> **INFORMATION SUPPLIED**
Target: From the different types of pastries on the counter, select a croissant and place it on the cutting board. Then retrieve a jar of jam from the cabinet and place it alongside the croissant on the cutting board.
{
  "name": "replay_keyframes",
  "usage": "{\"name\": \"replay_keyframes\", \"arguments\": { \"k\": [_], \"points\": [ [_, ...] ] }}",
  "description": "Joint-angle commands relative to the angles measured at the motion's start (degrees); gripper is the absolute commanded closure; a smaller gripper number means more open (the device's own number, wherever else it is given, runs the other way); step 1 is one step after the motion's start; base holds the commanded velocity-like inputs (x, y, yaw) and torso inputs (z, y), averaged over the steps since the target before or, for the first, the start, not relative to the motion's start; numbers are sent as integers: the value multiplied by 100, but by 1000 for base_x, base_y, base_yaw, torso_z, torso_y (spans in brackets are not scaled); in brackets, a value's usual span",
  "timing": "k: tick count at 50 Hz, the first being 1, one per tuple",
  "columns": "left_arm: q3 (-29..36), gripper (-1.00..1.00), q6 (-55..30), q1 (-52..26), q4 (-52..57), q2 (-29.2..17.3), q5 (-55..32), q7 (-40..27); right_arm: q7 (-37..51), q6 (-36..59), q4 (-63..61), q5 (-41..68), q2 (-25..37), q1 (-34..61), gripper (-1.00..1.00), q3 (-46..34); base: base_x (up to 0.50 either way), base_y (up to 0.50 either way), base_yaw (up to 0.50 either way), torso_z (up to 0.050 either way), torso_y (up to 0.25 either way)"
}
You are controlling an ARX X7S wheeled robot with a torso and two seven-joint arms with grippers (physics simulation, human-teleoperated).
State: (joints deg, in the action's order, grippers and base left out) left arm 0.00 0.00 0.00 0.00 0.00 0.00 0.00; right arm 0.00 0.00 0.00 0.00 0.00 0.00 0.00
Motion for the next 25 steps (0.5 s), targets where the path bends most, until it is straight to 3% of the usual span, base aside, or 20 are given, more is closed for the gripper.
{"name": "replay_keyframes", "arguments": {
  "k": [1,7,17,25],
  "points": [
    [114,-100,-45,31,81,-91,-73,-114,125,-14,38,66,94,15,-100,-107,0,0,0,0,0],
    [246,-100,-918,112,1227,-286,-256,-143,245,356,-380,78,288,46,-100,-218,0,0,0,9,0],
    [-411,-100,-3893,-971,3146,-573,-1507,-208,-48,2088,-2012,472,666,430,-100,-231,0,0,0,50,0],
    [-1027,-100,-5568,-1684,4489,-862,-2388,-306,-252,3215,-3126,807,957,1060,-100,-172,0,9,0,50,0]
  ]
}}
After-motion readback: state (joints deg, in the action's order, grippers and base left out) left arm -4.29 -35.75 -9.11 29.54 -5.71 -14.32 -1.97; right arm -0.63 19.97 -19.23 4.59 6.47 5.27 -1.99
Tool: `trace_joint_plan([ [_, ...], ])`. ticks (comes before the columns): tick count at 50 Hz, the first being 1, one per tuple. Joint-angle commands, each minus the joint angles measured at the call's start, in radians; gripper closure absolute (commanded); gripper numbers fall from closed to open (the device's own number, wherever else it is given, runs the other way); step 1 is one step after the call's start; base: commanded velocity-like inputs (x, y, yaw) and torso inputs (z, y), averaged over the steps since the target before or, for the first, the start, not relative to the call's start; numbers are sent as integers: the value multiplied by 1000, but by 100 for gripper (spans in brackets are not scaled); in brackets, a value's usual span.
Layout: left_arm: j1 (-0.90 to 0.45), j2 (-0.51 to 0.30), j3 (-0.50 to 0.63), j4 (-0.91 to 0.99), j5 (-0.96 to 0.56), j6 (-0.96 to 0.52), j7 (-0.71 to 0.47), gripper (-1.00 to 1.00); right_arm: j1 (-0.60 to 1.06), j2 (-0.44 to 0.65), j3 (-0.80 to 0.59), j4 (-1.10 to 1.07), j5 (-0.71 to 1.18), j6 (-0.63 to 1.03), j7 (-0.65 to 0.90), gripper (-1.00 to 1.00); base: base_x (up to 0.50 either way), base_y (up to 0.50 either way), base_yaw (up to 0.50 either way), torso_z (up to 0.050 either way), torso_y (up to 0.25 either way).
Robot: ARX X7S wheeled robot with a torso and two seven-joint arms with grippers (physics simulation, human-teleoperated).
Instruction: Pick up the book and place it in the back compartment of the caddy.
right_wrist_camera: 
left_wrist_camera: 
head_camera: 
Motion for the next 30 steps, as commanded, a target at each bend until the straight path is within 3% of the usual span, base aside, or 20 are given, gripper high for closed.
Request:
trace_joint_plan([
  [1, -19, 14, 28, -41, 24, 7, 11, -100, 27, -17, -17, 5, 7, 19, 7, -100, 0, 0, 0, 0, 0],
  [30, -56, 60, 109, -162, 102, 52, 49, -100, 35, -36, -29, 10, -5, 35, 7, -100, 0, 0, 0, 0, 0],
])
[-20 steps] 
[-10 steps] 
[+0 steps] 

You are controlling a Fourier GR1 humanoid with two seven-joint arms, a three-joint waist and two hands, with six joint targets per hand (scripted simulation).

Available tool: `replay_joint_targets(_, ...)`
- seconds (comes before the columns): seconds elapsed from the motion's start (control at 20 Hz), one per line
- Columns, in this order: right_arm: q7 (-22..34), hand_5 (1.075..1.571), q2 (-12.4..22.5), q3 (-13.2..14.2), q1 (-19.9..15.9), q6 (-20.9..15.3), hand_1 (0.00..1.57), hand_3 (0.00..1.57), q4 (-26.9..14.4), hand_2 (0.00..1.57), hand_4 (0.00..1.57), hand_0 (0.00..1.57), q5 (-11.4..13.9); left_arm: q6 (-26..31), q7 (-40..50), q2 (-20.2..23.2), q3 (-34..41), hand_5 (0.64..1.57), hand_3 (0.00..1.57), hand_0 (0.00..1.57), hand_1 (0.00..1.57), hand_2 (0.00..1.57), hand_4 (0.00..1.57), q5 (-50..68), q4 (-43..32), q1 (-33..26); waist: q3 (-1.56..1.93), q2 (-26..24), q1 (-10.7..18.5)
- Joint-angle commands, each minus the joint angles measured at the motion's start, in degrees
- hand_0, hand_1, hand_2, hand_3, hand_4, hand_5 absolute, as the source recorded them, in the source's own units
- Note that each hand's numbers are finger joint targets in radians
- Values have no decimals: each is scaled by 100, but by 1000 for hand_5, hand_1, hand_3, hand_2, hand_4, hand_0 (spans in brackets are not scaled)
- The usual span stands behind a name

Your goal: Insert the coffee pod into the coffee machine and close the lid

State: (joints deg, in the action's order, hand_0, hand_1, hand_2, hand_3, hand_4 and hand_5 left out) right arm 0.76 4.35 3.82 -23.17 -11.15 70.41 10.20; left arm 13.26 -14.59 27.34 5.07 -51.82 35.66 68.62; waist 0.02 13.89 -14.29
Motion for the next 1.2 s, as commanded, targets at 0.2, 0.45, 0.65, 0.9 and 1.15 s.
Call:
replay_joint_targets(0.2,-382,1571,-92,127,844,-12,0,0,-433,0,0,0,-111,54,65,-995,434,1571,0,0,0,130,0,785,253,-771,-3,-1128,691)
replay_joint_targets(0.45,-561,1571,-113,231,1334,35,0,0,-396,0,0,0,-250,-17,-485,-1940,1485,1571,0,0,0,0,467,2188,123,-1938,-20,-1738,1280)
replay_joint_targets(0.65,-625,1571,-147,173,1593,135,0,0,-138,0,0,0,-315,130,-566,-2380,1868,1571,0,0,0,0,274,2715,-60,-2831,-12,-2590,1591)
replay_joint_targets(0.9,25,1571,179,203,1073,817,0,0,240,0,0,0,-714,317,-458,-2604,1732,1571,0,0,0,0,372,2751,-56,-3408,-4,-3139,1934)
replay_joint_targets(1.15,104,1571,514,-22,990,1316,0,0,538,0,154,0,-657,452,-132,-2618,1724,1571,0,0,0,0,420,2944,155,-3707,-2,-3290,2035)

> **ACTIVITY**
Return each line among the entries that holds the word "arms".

> **TASK RESPONSE**
You are controlling an ARX X7S wheeled robot with a torso and two seven-joint arms with grippers (physics simulation, human-teleoperated).
Robot: ARX X7S wheeled robot with a torso and two seven-joint arms with grippers (physics simulation, human-teleoperated).
You are controlling a Fourier GR1 humanoid with two seven-joint arms, a three-joint waist and two hands, with six joint targets per hand (scripted simulation).

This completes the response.